→ **Task prompt**
Print the data in full, exactly as it reads.

--------

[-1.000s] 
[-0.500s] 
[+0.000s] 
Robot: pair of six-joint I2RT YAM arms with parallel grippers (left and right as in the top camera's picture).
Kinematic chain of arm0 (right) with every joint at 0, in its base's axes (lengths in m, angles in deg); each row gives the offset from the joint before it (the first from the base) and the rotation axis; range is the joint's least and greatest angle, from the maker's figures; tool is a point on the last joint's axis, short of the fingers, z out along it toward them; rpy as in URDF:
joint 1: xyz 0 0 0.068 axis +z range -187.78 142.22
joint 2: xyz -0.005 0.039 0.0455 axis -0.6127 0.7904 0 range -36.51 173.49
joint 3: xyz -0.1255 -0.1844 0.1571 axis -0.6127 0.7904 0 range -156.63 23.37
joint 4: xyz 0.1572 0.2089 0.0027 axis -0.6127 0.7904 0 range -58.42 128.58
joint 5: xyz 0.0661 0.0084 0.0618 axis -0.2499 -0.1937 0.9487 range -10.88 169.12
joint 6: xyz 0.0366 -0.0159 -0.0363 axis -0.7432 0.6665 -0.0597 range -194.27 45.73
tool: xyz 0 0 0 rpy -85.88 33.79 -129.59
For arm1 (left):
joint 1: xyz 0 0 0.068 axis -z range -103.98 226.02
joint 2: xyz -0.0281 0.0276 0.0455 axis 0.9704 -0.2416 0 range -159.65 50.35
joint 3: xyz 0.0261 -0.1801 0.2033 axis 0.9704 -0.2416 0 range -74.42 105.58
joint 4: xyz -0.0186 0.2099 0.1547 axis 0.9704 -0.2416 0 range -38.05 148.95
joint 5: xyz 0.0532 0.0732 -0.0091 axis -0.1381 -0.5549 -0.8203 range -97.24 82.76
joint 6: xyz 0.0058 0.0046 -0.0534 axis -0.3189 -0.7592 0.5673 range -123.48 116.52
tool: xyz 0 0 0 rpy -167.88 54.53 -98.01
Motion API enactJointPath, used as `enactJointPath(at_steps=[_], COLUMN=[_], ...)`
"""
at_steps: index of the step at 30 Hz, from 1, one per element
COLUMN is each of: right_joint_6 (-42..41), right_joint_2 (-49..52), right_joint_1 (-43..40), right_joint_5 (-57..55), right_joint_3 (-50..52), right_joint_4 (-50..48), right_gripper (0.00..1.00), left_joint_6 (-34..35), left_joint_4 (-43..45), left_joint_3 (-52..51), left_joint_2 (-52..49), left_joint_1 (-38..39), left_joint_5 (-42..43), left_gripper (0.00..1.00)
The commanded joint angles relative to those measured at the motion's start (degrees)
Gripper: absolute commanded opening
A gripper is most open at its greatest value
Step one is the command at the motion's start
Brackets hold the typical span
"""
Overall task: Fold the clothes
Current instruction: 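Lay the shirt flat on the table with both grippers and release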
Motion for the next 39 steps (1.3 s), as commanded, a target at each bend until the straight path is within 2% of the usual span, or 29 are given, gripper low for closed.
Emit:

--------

→ **Your solution**
[-1.000s] 
[-0.500s] 
[+0.000s] 
Robot: pair of six-joint I2RT YAM arms with parallel grippers (left and right as in the top camera's picture).
Kinematic chain of arm0 (right) with every joint at 0, in its base's axes (lengths in m, angles in deg); each row gives the offset from the joint before it (the first from the base) and the rotation axis; range is the joint's least and greatest angle, from the maker's figures; tool is a point on the last joint's axis, short of the fingers, z out along it toward them; rpy as in URDF:
joint 1: xyz 0 0 0.068 axis +z range -187.78 142.22
joint 2: xyz -0.005 0.039 0.0455 axis -0.6127 0.7904 0 range -36.51 173.49
joint 3: xyz -0.1255 -0.1844 0.1571 axis -0.6127 0.7904 0 range -156.63 23.37
joint 4: xyz 0.1572 0.2089 0.0027 axis -0.6127 0.7904 0 range -58.42 128.58
joint 5: xyz 0.0661 0.0084 0.0618 axis -0.2499 -0.1937 0.9487 range -10.88 169.12
joint 6: xyz 0.0366 -0.0159 -0.0363 axis -0.7432 0.6665 -0.0597 range -194.27 45.73
tool: xyz 0 0 0 rpy -85.88 33.79 -129.59
For arm1 (left):
joint 1: xyz 0 0 0.068 axis -z range -103.98 226.02
joint 2: xyz -0.0281 0.0276 0.0455 axis 0.9704 -0.2416 0 range -159.65 50.35
joint 3: xyz 0.0261 -0.1801 0.2033 axis 0.9704 -0.2416 0 range -74.42 105.58
joint 4: xyz -0.0186 0.2099 0.1547 axis 0.9704 -0.2416 0 range -38.05 148.95
joint 5: xyz 0.0532 0.0732 -0.0091 axis -0.1381 -0.5549 -0.8203 range -97.24 82.76
joint 6: xyz 0.0058 0.0046 -0.0534 axis -0.3189 -0.7592 0.5673 range -123.48 116.52
tool: xyz 0 0 0 rpy -167.88 54.53 -98.01
Motion API enactJointPath, used as `enactJointPath(at_steps=[_], COLUMN=[_], ...)`
"""
at_steps: index of the step at 30 Hz, from 1, one per element
COLUMN is each of: right_joint_6 (-42..41), right_joint_2 (-49..52), right_joint_1 (-43..40), right_joint_5 (-57..55), right_joint_3 (-50..52), right_joint_4 (-50..48), right_gripper (0.00..1.00), left_joint_6 (-34..35), left_joint_4 (-43..45), left_joint_3 (-52..51), left_joint_2 (-52..49), left_joint_1 (-38..39), left_joint_5 (-42..43), left_gripper (0.00..1.00)
The commanded joint angles relative to those measured at the motion's start (degrees)
Gripper: absolute commanded opening
A gripper is most open at its greatest value
Step one is the command at the motion's start
Brackets hold the typical span
"""
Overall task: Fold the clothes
Current instruction: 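Lay the shirt flat on the table with both grippers and release
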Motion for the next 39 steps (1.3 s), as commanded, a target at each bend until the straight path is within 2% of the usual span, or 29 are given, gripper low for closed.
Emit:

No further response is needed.